- EXERCISE INSTRUCTIONS -
Look through the listing and locate every line containing the word "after"; copy those lines.

▬▬▬▬▬▬▬▬▬▬

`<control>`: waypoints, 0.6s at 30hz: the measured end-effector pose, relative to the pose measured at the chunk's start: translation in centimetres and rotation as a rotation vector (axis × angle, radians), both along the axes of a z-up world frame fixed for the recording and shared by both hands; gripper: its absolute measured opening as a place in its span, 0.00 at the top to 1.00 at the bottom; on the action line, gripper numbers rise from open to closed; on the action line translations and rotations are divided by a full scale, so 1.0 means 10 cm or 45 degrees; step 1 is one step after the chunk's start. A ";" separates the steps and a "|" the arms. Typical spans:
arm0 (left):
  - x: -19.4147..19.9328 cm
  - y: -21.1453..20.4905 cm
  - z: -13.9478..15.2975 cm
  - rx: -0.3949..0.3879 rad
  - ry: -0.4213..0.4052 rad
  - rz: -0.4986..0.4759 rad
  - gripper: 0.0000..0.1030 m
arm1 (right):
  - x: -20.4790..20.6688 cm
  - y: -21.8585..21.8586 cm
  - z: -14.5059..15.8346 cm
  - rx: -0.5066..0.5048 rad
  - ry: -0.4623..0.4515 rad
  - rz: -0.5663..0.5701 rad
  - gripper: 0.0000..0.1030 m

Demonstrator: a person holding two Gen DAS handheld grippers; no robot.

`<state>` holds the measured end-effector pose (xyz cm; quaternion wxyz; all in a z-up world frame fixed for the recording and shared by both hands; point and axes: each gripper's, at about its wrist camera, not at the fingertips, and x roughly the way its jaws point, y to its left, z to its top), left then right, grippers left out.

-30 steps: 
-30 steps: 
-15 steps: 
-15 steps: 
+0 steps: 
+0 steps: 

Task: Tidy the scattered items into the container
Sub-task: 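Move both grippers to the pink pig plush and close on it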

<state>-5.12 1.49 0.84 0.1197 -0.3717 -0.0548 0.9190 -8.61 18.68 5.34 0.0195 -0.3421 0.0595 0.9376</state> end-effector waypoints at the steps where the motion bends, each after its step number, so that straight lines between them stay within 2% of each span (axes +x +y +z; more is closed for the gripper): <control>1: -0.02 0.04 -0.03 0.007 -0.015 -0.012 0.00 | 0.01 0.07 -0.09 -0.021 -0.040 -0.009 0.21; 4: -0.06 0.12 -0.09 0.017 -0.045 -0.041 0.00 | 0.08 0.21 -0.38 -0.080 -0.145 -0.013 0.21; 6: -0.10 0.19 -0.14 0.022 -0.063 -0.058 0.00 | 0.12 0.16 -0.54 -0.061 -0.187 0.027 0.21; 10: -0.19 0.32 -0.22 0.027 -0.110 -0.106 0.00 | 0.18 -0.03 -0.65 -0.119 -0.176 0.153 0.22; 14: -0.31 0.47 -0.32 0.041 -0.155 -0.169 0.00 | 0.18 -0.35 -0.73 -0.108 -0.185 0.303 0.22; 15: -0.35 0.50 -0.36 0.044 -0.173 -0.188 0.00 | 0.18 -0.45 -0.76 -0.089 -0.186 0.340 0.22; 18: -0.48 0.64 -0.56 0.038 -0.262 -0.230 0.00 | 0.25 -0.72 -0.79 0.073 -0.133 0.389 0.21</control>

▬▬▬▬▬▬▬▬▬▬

- FINISHED TASK -
`<control>`: waypoints, 0.6s at 30hz: the measured end-effector pose, relative to the pose measured at the chunk's start: translation in centimetres and rotation as a rotation vector (axis × angle, radians), both along the axes of a z-up world frame fixed for the recording and shared by both hands; gripper: its absolute measured opening as a place in its span, 0.00 at the top to 1.00 at the bottom; on the action line, gripper numbers rise from open to closed; on the action line translations and rotations are divided by a full scale, so 1.0 means 10 cm or 45 degrees; step 1 is one step after the chunk's start. A ";" separates the steps and a "|" the arms. Typical spans:
<state>-5.12 1.49 0.84 0.1197 -0.3717 -0.0548 0.9190 -8.61 18.68 5.34 0.0195 -0.3421 0.0595 0.9376</state> end-effector waypoints at the steps where the motion bends, each after its step number, so that straight lines between them stay within 2% of each span (axes +x +y +z; more is closed for the gripper): <control>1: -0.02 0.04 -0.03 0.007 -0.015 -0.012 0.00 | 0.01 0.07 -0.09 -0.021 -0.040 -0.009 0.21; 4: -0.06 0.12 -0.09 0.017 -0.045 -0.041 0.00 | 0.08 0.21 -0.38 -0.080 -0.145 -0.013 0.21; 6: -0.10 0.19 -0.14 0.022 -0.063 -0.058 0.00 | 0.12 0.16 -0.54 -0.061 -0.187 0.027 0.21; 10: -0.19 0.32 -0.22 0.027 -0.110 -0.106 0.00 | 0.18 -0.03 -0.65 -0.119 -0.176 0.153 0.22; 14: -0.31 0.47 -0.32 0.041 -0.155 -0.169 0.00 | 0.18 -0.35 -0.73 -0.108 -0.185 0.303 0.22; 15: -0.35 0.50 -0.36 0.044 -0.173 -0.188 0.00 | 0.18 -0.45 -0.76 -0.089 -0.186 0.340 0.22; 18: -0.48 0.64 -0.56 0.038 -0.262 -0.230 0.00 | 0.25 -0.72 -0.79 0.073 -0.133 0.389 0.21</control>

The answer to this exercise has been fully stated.